Frequently Asked Questions (FAQ)
Is grilled haddock healthy?
Yes, grilled haddock is low in calories and high in protein, making it a healthy choice for a balanced diet.
How should I cook haddock?
Haddock can be grilled, baked, or pan-seared. Ensure it is cooked to an internal temperature of 145°F (63°C).
What are the nutritional benefits of haddock?
Haddock is rich in protein, omega-3 fatty acids, and essential vitamins and minerals, supporting overall health.
Can I eat haddock if I'm allergic to fish?
No, individuals with fish allergies should avoid haddock and other fish to prevent allergic reactions.
How do I store grilled haddock?
Store grilled haddock in an airtight container in the refrigerator for up to 3 days.
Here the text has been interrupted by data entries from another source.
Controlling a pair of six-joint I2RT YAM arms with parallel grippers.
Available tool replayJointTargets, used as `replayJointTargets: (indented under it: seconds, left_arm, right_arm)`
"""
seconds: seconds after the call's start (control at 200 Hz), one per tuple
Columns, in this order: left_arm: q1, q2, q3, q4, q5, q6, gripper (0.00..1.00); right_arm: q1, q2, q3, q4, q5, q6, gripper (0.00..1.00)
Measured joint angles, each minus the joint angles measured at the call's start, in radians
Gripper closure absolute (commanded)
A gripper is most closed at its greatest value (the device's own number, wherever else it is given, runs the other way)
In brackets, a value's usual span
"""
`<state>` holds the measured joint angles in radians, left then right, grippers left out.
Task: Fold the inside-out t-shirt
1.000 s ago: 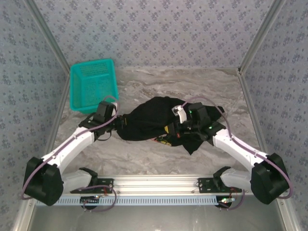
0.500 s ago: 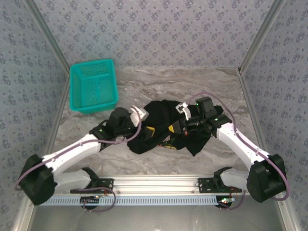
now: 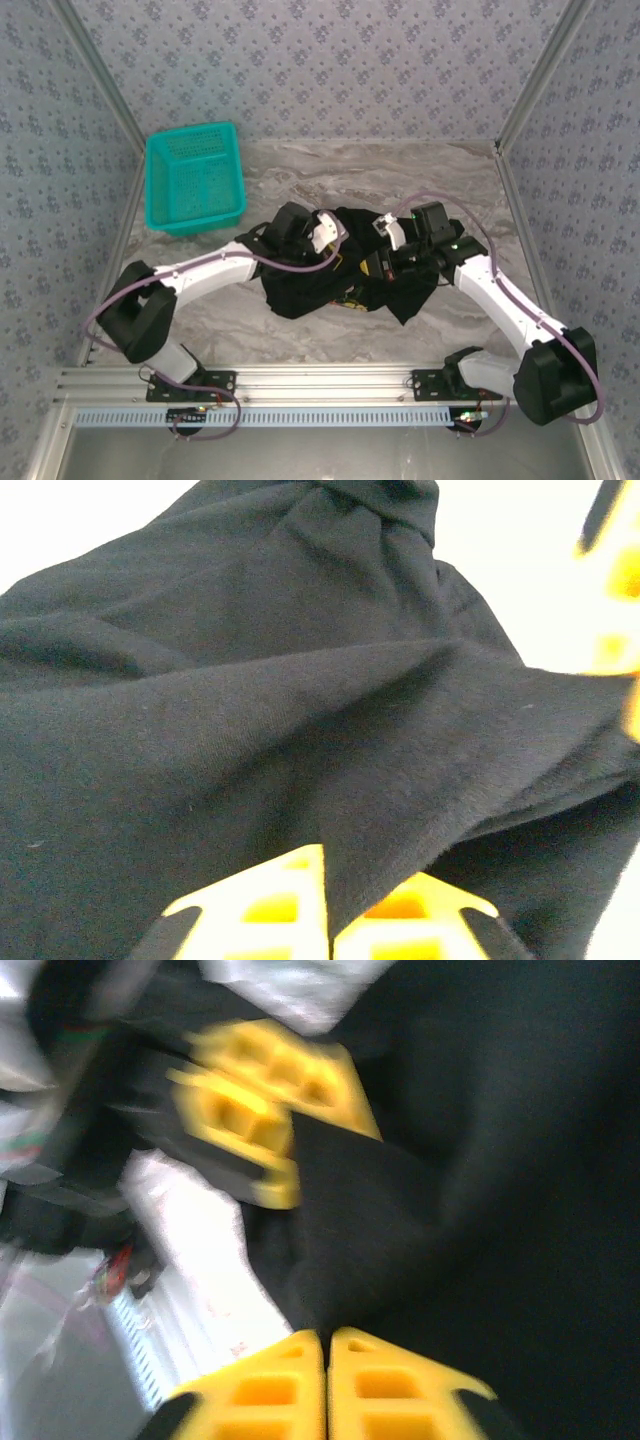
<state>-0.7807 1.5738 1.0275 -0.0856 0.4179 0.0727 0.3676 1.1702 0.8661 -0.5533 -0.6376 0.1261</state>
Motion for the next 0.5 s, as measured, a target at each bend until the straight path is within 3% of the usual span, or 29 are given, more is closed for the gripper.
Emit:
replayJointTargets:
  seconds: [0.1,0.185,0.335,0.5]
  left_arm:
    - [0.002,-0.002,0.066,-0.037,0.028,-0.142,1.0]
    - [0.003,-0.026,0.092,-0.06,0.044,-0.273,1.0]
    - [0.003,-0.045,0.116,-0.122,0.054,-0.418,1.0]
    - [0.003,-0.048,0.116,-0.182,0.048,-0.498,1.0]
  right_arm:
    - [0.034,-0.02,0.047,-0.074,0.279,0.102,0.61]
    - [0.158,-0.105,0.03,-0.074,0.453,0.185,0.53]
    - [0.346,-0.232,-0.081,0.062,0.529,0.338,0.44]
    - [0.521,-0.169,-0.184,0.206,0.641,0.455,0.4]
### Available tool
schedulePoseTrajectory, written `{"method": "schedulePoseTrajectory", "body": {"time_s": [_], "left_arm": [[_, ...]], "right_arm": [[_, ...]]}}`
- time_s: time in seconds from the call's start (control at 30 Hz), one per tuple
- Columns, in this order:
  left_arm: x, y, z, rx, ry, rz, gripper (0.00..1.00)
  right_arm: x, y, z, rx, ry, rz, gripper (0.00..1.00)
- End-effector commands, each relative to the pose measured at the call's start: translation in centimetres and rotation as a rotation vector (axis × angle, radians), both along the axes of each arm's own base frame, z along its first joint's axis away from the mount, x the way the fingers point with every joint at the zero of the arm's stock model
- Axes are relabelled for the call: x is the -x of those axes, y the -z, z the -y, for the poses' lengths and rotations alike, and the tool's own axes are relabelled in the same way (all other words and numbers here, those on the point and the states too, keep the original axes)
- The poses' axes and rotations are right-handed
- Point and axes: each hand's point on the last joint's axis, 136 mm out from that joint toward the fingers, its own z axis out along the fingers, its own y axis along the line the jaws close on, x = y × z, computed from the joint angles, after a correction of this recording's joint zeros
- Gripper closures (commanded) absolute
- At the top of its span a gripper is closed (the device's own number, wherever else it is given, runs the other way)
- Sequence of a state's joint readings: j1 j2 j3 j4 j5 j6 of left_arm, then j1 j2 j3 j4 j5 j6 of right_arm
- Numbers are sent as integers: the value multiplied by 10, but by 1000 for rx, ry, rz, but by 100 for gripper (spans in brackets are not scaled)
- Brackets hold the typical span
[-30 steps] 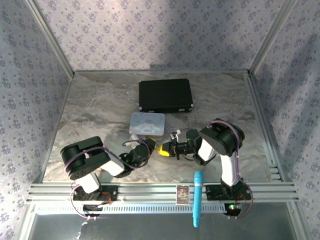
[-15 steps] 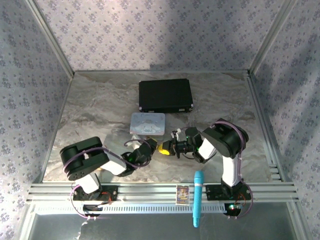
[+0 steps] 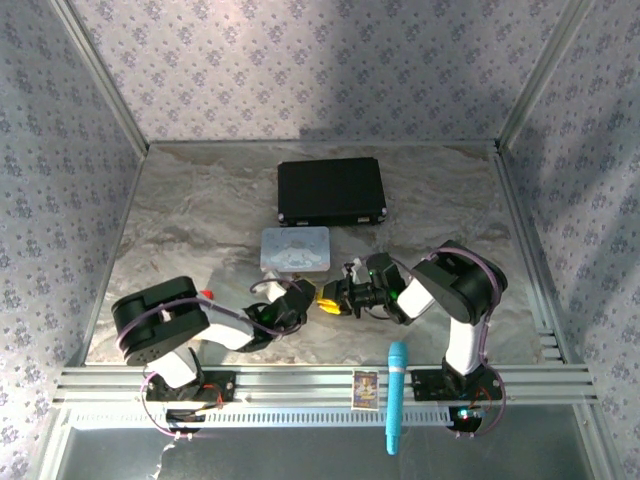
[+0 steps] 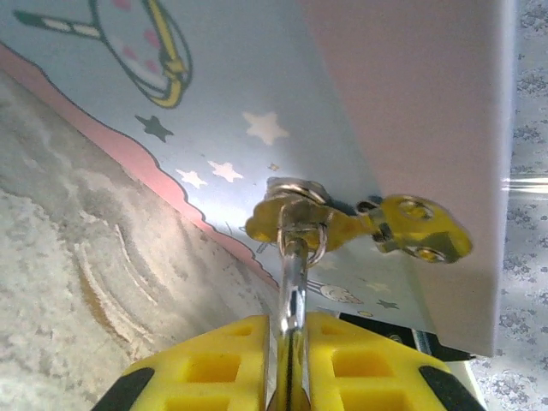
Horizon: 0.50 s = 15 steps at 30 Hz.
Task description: Unlock the padlock with the key
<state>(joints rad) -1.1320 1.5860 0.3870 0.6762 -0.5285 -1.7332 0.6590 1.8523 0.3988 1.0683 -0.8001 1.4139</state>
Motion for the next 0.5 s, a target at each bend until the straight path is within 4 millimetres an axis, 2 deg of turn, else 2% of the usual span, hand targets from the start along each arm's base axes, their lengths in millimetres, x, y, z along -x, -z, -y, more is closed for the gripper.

What is the best way to season grilled haddock?
Season with lemon juice, garlic, and fresh herbs for a flavorful dish.
Is haddock sustainable?
Check for sustainability certifications, as some haddock fisheries are overfished. Look for eco-labels.
Can I freeze grilled haddock?
Yes, grilled haddock can be frozen for up to 2 months. Wrap it tightly to prevent freezer burn.